**Goal of the exercise:**
Each line below is to be repeated exactly; any picture is to be left out.

··········

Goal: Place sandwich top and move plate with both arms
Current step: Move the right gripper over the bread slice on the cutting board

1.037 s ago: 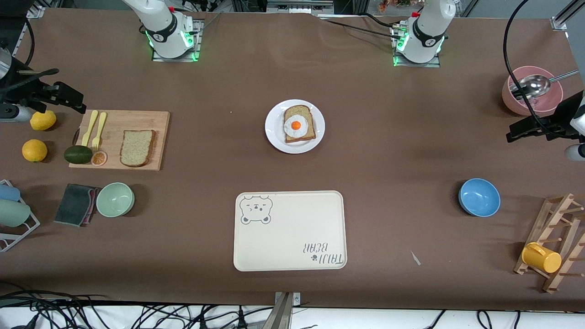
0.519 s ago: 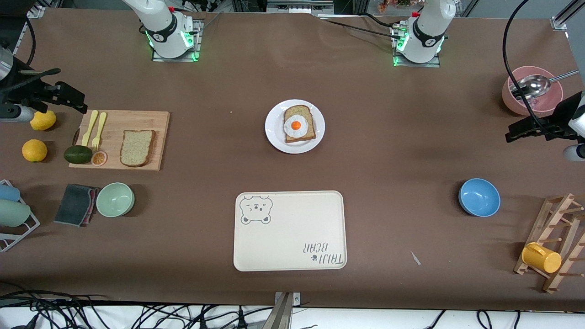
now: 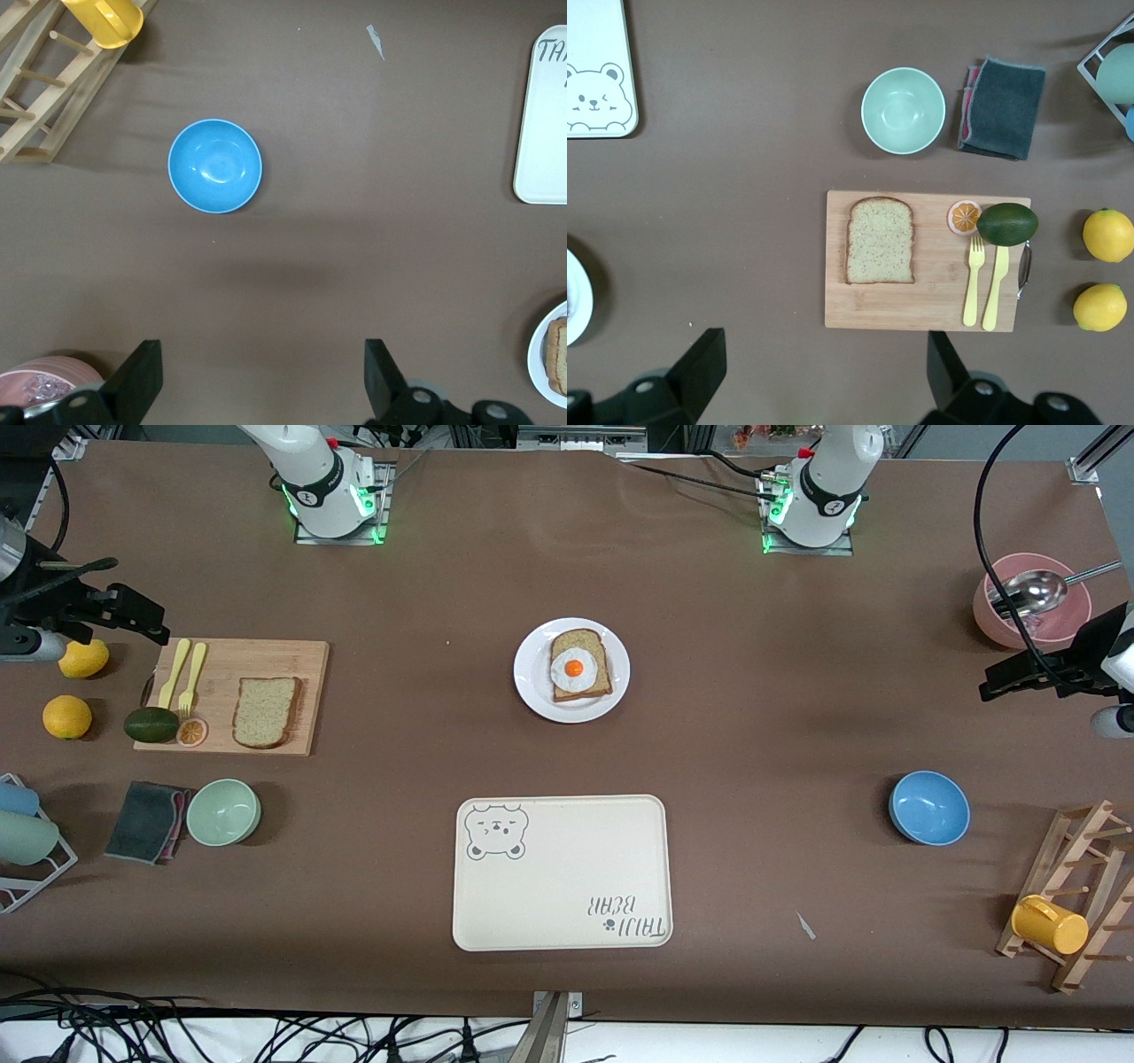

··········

**Task output:**
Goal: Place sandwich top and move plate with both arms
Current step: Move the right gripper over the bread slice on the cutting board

1.037 s ago: 
0.519 s ago: 
now: 

Nothing else goes in the answer.